To retrive/set the underlying value, the val/set trait methods must be called.

use zordon::prelude::*;

#[derive(MutView)]
struct Example<'a> {
    u8_f: ByteView<'a, u8>,   
}

fn main() {
    let mut input_buf = [0x00];
    let (mut example, _) = Example::mut_view(&mut input_buf);

    assert_eq!(example.u8_f.val(), 0x00);

    example.u8_f.set(0xFF);
    assert_eq!(input_buf[0], 0xFF);
}
ArrayView

Retriving the underlying value for ArrayView works slightly differently.
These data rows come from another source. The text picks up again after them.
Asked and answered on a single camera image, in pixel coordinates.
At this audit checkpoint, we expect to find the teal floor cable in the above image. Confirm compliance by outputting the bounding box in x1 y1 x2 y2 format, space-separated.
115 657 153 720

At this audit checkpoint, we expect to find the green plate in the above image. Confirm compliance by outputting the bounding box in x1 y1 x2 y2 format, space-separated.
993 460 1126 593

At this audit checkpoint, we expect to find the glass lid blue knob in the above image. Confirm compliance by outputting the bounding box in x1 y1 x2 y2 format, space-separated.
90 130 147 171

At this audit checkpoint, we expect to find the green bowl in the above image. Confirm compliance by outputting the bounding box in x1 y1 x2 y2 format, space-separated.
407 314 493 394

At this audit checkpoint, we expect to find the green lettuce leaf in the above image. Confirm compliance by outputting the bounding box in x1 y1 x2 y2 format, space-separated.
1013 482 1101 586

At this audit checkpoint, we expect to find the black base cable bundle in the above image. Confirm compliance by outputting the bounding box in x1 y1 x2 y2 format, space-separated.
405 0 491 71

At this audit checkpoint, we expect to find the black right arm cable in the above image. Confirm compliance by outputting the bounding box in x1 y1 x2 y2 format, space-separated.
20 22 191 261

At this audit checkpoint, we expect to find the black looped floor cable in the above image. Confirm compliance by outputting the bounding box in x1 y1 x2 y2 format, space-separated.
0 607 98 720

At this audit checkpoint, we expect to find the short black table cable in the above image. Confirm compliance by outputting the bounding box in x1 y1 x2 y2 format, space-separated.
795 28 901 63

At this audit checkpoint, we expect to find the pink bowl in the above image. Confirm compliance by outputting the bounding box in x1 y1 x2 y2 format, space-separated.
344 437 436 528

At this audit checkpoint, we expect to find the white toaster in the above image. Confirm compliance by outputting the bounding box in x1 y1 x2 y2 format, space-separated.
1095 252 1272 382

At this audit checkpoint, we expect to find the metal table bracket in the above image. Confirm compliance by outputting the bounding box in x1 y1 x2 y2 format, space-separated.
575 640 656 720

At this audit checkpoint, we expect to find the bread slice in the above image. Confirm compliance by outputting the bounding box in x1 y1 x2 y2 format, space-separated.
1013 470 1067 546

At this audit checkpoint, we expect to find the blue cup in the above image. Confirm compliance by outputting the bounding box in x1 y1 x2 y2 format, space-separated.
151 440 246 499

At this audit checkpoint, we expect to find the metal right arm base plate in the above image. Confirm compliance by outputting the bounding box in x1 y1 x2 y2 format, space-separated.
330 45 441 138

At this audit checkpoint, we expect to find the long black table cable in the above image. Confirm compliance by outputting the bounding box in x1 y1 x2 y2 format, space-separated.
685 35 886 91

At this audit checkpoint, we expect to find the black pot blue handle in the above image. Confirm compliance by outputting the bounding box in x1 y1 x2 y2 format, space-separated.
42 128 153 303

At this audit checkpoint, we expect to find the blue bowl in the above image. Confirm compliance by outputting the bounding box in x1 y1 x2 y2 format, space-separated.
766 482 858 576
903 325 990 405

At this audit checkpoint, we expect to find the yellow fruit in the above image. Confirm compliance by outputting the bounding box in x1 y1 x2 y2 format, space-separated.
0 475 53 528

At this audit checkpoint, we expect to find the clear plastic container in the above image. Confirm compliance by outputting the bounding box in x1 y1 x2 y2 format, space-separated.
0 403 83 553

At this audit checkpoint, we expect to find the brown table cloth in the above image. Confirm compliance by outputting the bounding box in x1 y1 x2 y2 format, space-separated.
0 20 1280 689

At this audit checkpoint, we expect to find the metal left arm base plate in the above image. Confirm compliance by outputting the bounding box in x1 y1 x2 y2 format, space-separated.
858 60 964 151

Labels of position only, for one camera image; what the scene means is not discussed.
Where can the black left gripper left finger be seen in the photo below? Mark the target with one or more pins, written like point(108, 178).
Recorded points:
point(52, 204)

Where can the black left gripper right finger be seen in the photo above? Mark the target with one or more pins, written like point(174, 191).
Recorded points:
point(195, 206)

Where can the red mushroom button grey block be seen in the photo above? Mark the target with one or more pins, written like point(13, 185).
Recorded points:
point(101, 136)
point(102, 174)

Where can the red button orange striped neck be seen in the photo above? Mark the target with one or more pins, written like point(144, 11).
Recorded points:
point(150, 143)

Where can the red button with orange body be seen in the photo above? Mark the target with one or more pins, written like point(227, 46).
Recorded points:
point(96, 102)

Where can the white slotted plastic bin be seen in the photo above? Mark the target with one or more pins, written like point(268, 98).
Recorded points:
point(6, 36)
Rather than returning the data, a mutable/immutable reference to the data is returned.

#[derive(MutView)]
struct Example<'a> {
    arr_f: ArrayView<'a, [u8; 3]>,   
}

fn main() {
    let buf = [0x00, 0x01, 0x02];
    let mut input_buf = buf.clone();
    let (mut example, _) = Example::mut_view(&mut input_buf);

    // as reference
    assert_eq!(*example.arr_f.as_ref(), buf.clone());
    
    // set
    example.arr_f.set(&[0xAA, 0xBB, 0xCC]);
    assert_eq!(*example.arr_f.as_ref(), [0xAA, 0xBB, 0xCC]);       
    
    // as mutable reference
    {
        let mut m_ref = example.arr_f.as_mut_ref();
        m_ref[0] = 0xFF;
    }    
    assert_eq!(input_buf, [0xFF, 0xBB, 0xCC]);       
}

Composite example

use zordon::prelude::*;

#[derive(MutView)]
struct ExampleA<'a> {
    u8_f: ByteView<'a, u8>,   
}

#[derive(MutView)]
struct ExampleB<'a> {
    u16_f: MulByteView<'a, u16, BigEnd>,   
}

#[derive(MutView)]
struct Composite<'a> {
    example_a: ExampleA<'a>,  
    example_b: ExampleB<'a>,   
    option_c: Option<u8>,
}

fn main() {
  let mut input_buf = [0x00, 0x01, 0x02, 0x03, 0x04, 0x05];
  let (mut comp_e, _) = Composite::mut_view(&mut input_buf);

  assert_eq!(comp_e.example_a.u8_f.val(), 0x00);    
  assert_eq!(comp_e.example_b.u16_f.val(), 0x0102);    
  assert_eq!(comp_e.option_c, None);   

  comp_e.example_a.u8_f.set(0xFF);
  assert_eq!(input_buf[0], 0xFF);
}

VarArrayView example

This type creates a mutable array view which for a non compile time known length.

use zordon::prelude::*;

fn main() {
   let arr = &mut [0x1 as u8, 0x2, 0x3, 0x4] as &mut [u8];
   let buf = arr.iter().map(|x| x.clone()).collect::<Vec<u8>>();
   let (t, _): (VarArrayView<u8>, _) = VarArrayView::mut_view(arr, arr.len());

   assert_eq!(*t.as_ref(), buf);
}

More examples

The crate (NOT PUBLISHED YET) uses zordon for zero-copy parsing of the PE format.

Features

  • Zero-copy -- Original buffer is split into mutable slices
  • Able to parse the following types: [u8, u16, u32, u64, u128, i8, i16, i32, i64, i128, [u8; _], &mut [u8]]
  • The types u16..u128 and i16..i128 can be treated as little endian or big endian
  • Auto implementation of mut_view for structs via the MutView derive macro.